When grace explodes your expectations

I have a number of survival strategies. Some I'm more conscious of than others. Some are more effective than others. 

The militant 'Hit brain repeatedly with Bible verses till self sees sense, and soul cheers up,' for example, that one's quite enjoyable really. The 'Let's pretend we're in some kind of musical with charcoal black humour and ridiculous alternative lyrics,'  that can also can keep me going for a long time. I have another one though which is less good. It's called 'Let's protect self from disappointment by lowering our expectations.' To the level of zero. Yes, world, come on, do your worst because I expect nothing. 'Me voilĂ  - disappointment-proof!' 

I've started to realise that gritting my teeth, being 'realistic' and steeling myself against some vague, unidentified yet darkly looming disappointment is a deeply flawed - and foolish plan. Er, who do I think I'm kidding? My heart is a "desire factory". It does not behave just because I tell it to. It never gives up....desiring. 

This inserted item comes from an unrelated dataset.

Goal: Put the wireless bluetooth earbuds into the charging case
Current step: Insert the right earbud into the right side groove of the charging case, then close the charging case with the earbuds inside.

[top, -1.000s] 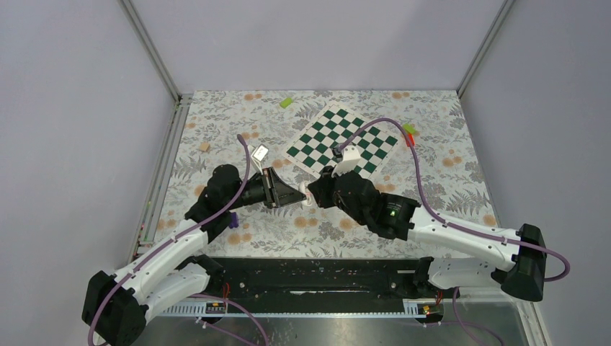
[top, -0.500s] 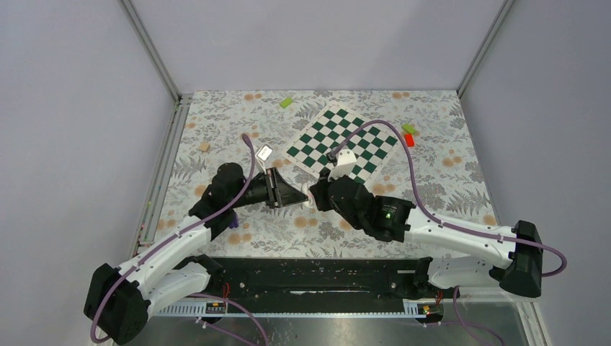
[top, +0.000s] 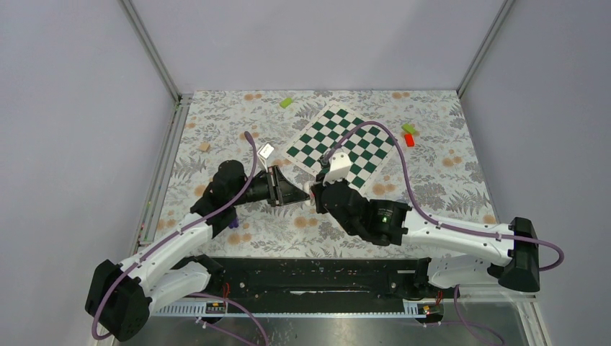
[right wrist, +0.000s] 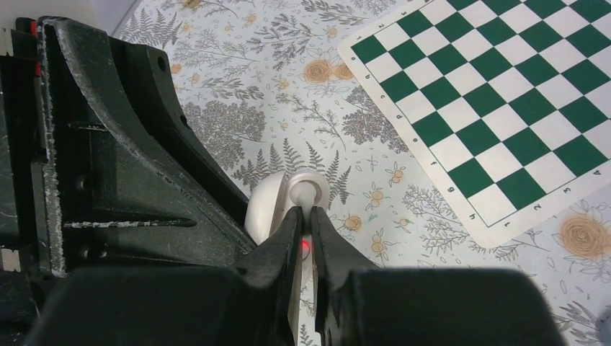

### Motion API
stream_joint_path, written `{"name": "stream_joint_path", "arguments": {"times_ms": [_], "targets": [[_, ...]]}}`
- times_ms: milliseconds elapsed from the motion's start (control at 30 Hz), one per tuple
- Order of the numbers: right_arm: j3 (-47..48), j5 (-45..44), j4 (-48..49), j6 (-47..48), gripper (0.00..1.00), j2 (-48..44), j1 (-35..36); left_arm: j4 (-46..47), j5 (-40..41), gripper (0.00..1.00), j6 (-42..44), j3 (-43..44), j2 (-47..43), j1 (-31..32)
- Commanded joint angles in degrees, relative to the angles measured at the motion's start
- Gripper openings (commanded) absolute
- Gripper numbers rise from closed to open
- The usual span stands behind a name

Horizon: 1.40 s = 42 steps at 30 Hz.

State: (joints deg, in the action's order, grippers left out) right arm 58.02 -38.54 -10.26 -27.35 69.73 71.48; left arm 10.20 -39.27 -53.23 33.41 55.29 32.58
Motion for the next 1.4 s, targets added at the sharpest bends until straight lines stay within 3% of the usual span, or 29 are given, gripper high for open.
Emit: {"name": "stream_joint_path", "arguments": {"times_ms": [0, 400, 567, 900, 1100, 1367], "targets": [[1.91, -2.5, -2.23, 0.99, 0.0, 1.38, 1.68, 7.48, -2.35, 0.0, -0.43, 4.39, -0.96, 0.25], [3.67, -1.29, -2.26, 0.45, 0.0, 2.49, 2.35, 7.12, -1.95, 0.0, -0.39, 4.09, -1.67, 0.22], [3.39, 0.19, -2.03, -0.86, 0.18, 0.85, 2.41, 7.21, -2.53, 0.0, -0.32, 4.23, -1.34, 0.27], [2.74, 1.12, -1.32, -1.55, 0.35, -1.79, 2.42, 7.38, -2.84, 0.0, -0.56, 4.11, -1.24, 0.28], [2.74, 0.49, -1.54, -1.38, 0.57, -5.07, 2.35, 6.28, -2.92, 0.0, 0.29, 4.0, -0.9, 0.24], [1.35, -1.12, -0.83, -1.74, 0.66, -11.42, 2.36, 4.75, -3.14, 0.0, 2.0, 4.04, -0.17, 0.22]]}}
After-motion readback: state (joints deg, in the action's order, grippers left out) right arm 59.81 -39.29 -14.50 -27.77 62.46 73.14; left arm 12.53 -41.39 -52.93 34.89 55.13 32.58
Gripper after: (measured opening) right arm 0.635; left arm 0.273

Worse, when I come to God in this frame of mind I am grossly misrepresenting his character. 
Along the lines of:

"Daddy, I know you have always given me nothing but bread. And good things. You have always given me manna, more than enough for today. Always. But here's me, coming to you with this (stupid) sinking suspicion that this time - if I ask for what I really want - you might thwack me on the head with a snake...." (Matthew 9)

Grace explodes low expectations. 
Grace frees us to hope. 
To hope big
To dream big
To live fiercely and fearlessly.

God is mega-colossally kind. He loves to give us what is good for us. And his timing has the composed finesse of a comic genius.

Which was beautifully illustrated for me once when, single-handedly filling a lot of water-bombs in China in a pretty exhausted state, I decided I was just going to come clean and pray for ..... a friend. 

It went something like this:

“Lord Jesus I know this is not exactly news  to you or anything, it is not even a situation that we have not been in before, but I am really feeling the lack of companion right now and I would like a ….friend. 

(I mean, you actually know ALL things and yet you still delight to listen to my rambling.....how you are not bored to tears (considering you know everything I am going to say already... is really beyond me) … 

I guess the only explanation there can be for this is that you must REALLY love me... 

Wow.... Woweeeee.

Anyway here’s the deal. I - (my fault, my fault, yes, I signed up for is!)  I walked into this with my eyes open 

((- and with a traumatically-thieved, miraculously-re-provided (brand new) passport and visa....))

so I really shouldn't be complaining.... yes (HOW AM I complaining?)...Jesus, sorry for complaining … 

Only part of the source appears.